Maybe one day we'll say it was all worth it. Like when Holy Son is a poor, out-of-work cellist and Holy Daughter is a cruiseship performer or something.
To be fair, there is a silver lining in it for me, if I do manage to stick out this grueling schedule. I am getting pretty gosh darn smart as a middle schooler. I have re-learned what a mitochondrion is and I'm, once again, getting savvy to the ways of MLA citations.
And, to add masochistic insult to injury, I recently started tutoring a 10th grader (sophomore in American-speak) in humanities and international studies. Because apparently, three nights a week of 6th grade coursework isn't enough for me.
I take comfort in knowing that I only have to slog through another 3,000 days of this. And in knowing that pretty soon, at this rate, I'll be able to take my GRE exam. Don't laugh - that's my secret master plan - a graduate degree when my kids go off to college. I'll be so old, they'll have to drive me to school and then carry my books for me.
Speaking of flies, I'm heading out tomorrow to purchase four healthy Venus Flytrap plants for Holy Son's Science Fair experiment.
He will be measuring the digestion rate of said carniverous plants by feeding each one a different type of bug. And while I'm at this shop, which specializes in exotic plants and indoor sun solutions, I may look into purchasing a sun lamp for myself. Because sunshine on my shoulders makes me happy. And happy, happy, joy, joy is where it's at this year.
Dichotomy Lobotomy
I received two books for my birthday that will also figure prominently in my quest for harmony this year. The first, a gift from Holy Bro, is How To See Yourself As You Really Are: A Practical Guide to Self-Knowledge by the Dalai Lama (translated by Jeffrey Hopkins). I look forward to cultivating loving kindness towards myself and those around me and to ridding myself of toxic thought.

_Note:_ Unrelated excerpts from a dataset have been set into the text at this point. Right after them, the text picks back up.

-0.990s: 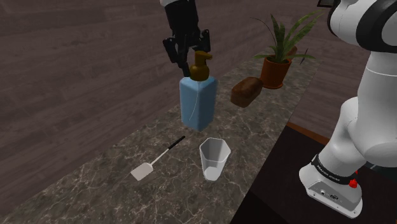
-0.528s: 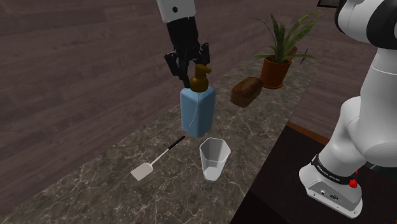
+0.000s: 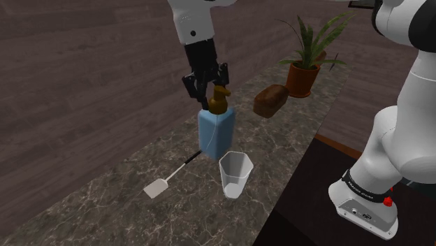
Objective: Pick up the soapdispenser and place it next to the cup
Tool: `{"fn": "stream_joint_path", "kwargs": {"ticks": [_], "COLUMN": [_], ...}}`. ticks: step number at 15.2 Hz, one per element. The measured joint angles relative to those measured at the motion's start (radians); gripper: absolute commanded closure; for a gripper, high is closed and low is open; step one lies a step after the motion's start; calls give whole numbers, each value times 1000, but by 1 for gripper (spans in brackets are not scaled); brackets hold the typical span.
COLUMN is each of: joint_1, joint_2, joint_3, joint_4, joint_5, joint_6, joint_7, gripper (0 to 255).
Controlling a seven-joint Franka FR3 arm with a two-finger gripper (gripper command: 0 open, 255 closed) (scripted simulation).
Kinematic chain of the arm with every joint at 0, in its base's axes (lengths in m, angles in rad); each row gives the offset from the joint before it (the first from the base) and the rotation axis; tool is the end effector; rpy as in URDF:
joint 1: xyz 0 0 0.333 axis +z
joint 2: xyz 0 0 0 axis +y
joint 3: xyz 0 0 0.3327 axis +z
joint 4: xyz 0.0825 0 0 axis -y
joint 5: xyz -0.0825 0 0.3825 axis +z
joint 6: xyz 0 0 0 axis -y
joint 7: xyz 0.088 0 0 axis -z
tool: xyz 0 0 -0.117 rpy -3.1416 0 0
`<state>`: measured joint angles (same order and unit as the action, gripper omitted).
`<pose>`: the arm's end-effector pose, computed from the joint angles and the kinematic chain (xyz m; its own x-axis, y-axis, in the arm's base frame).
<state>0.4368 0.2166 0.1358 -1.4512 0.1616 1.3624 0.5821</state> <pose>0.4882 0.3304 0.5506 0.9366 0.0002 -0.3503 0.0019 -1.0000 0.0045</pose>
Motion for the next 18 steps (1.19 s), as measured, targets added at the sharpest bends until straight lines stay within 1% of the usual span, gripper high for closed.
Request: {"fn": "stream_joint_path", "kwargs": {"ticks": [9, 18], "joint_1": [-1, 2], "joint_2": [-16, 0], "joint_3": [-2, -2], "joint_4": [-142, -239], "joint_5": [-1, -3], "joint_6": [125, 236], "joint_7": [-23, -38], "gripper": [255, 255]}}
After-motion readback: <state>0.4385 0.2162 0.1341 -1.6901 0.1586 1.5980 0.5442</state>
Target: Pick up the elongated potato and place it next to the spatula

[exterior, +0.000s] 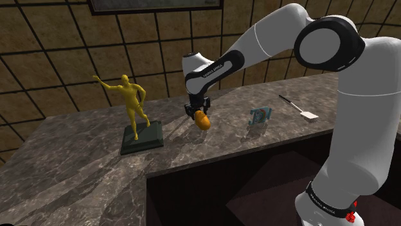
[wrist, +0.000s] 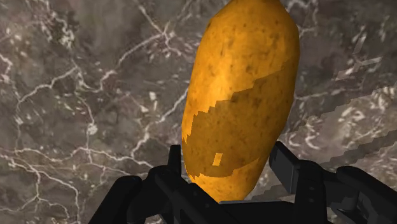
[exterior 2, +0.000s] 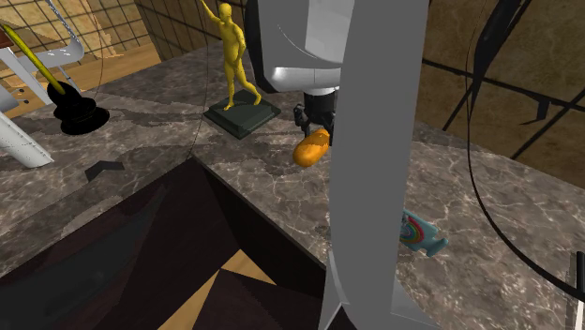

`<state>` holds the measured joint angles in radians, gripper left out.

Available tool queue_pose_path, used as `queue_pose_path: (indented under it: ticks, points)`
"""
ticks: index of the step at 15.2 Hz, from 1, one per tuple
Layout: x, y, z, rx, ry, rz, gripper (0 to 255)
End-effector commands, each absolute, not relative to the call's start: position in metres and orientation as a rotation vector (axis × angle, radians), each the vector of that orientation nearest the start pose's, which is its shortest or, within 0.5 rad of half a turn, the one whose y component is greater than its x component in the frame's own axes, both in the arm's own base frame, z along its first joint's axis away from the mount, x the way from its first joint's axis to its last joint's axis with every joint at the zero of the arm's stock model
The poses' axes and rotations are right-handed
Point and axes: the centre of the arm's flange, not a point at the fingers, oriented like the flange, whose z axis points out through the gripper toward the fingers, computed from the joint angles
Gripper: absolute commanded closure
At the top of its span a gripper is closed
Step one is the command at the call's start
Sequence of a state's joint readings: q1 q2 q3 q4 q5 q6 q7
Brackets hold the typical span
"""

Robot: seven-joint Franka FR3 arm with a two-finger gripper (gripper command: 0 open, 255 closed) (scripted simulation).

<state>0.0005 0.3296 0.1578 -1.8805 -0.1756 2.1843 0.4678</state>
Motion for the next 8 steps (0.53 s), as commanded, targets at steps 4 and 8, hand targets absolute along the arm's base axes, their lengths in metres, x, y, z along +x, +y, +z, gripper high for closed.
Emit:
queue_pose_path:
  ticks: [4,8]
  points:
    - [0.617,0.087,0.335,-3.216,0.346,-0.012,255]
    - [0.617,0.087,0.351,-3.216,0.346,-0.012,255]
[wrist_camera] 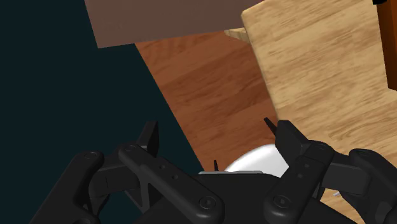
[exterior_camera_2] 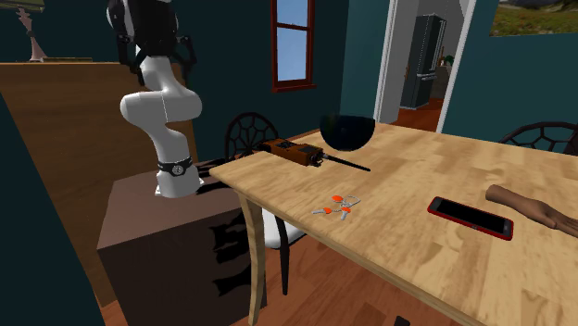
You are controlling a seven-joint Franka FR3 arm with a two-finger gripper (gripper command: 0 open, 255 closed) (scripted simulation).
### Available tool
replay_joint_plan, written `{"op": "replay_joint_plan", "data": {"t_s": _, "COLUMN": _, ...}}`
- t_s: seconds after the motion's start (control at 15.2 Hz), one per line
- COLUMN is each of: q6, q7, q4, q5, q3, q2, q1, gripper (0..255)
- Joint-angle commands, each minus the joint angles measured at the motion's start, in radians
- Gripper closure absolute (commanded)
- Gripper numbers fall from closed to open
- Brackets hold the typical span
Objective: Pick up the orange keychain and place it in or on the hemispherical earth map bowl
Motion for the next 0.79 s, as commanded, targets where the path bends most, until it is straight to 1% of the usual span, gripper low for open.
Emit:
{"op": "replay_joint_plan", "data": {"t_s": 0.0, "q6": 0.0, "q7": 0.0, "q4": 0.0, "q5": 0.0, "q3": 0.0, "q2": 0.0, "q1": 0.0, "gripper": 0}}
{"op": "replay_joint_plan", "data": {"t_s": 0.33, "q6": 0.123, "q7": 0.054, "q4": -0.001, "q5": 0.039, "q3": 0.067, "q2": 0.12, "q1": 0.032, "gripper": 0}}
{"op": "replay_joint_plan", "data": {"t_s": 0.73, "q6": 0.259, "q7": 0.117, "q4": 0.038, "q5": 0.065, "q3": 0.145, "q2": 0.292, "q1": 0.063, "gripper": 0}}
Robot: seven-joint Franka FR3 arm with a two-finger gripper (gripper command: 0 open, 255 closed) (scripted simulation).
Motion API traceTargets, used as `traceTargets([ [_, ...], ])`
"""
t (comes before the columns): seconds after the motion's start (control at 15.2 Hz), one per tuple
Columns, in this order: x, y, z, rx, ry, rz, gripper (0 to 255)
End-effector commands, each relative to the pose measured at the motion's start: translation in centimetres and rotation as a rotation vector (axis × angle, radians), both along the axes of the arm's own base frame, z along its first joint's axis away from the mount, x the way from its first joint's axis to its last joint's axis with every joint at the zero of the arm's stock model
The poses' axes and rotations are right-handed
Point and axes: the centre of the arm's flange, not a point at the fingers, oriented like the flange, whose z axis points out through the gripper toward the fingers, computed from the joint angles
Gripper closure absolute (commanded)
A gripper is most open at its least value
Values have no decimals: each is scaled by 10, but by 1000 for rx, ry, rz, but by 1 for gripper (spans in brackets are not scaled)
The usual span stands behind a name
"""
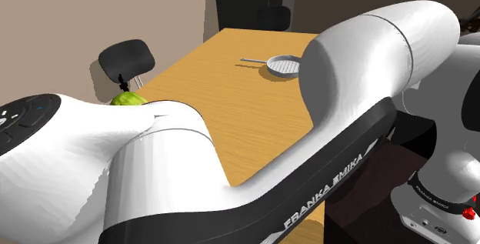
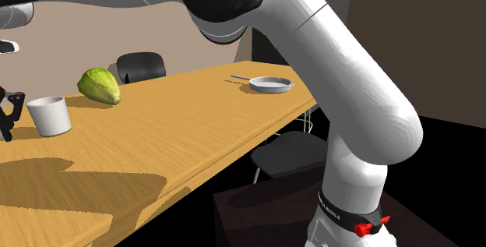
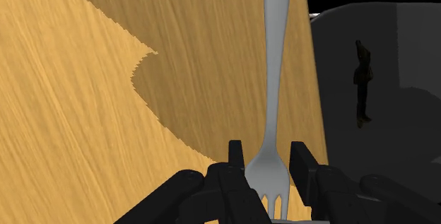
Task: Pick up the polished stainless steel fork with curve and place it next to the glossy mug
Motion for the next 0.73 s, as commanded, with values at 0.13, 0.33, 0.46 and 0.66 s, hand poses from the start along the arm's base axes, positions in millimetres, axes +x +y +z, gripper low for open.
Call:
traceTargets([
  [0.13,-1,-1,-21,0,0,0,255],
  [0.33,-1,-1,-37,0,0,0,255],
  [0.46,-1,-1,-48,0,0,0,255],
  [0.66,-1,-1,-63,0,0,0,255],
])
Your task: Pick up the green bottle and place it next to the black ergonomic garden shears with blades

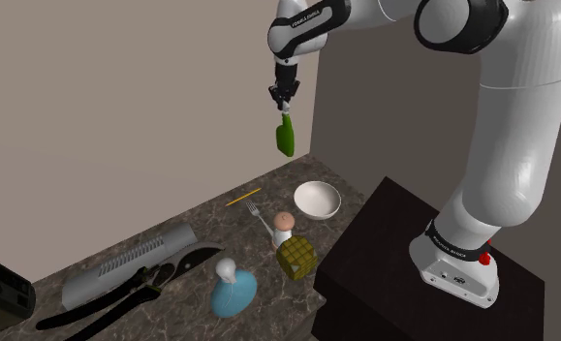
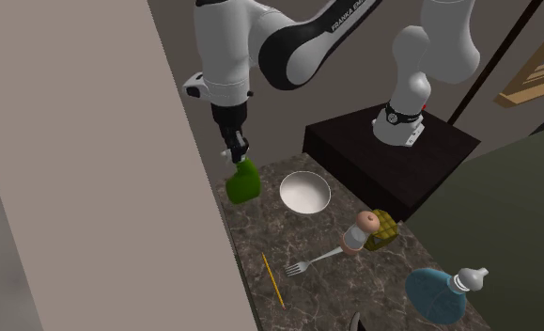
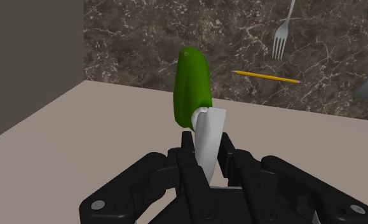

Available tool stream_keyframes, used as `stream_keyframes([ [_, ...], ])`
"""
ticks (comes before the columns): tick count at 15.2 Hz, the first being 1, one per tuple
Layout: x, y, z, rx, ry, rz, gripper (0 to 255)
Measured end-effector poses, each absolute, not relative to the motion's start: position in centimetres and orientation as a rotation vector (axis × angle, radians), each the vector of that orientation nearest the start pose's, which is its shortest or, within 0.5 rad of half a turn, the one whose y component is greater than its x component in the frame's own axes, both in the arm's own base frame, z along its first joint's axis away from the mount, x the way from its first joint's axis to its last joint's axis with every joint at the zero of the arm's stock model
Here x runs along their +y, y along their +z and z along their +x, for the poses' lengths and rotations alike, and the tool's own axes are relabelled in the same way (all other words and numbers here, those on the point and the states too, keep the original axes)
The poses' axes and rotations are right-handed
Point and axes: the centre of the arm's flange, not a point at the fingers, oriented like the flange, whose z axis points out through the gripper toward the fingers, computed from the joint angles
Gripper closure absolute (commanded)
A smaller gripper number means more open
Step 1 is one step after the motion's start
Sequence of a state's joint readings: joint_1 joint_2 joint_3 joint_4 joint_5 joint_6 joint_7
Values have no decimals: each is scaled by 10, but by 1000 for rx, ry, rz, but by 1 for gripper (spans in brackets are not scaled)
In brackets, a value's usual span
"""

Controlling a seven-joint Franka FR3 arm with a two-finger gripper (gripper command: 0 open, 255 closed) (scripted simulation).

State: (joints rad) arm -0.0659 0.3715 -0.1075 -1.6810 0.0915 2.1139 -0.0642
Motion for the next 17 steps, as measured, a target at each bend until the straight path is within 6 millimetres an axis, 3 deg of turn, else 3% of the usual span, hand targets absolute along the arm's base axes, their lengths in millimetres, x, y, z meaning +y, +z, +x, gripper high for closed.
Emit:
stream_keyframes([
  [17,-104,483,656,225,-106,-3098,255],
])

The second book, also Eastern in orientation and one I bought for myself with b-day gift card monies, is Change Your Thoughts - Change Your Life: Living the Wisdom of the Tao by Wayne Dyer. I've had the PBS special taped for months but have yet to get around to watching it. I'm looking forward to reading the book and reflecting on the Tao Te Ching, an 81 verse text of chinois philosophie that deconstructs the ebbs and flows of the universe and the nature of all things. I especially relish flirting with polarities in thought and action, as a transformative tool, in accordance with what Lao-tsu instructs in the Tao Te Ching.
Thus, instead of flight in a fight-or-flight scenario, I will try fight. Or instead of action, I will choose wu-wei or non-action (effortless doing). Easier said than done or not done or whatever, but I'm nothing if not totally for the effortless path.
There you go, I took you there, albeit the long round about way, rather like the blind might lead the enlightened (think Pin the Tail on the Donkey). But this is a magical, mystical, inter-galactic tour and I am a kind of hitchhiker's (ie. lurker's) guide this year, after all.
There's only one rule if you're going to follow along on this two-bit donkey yote pilgrimage - no baggage allowed (note to self: no baggage). My ass can only take so much weight and God knows, it's packing enough already. And there's only one safety precaution - to avoid arriving at our unknown destination prior to my ass, I would ask that you remain seated with your seatbelt securely fastened. Any questions? Fire away, 'cuz I've got an answer for everything now.
On that note, happy New Year, fellow time and space beings.
Do you have any resolutions that you'd care to share? Fork 'em over. After all, you know the saying: ass, grass or gas - nobody rides for free.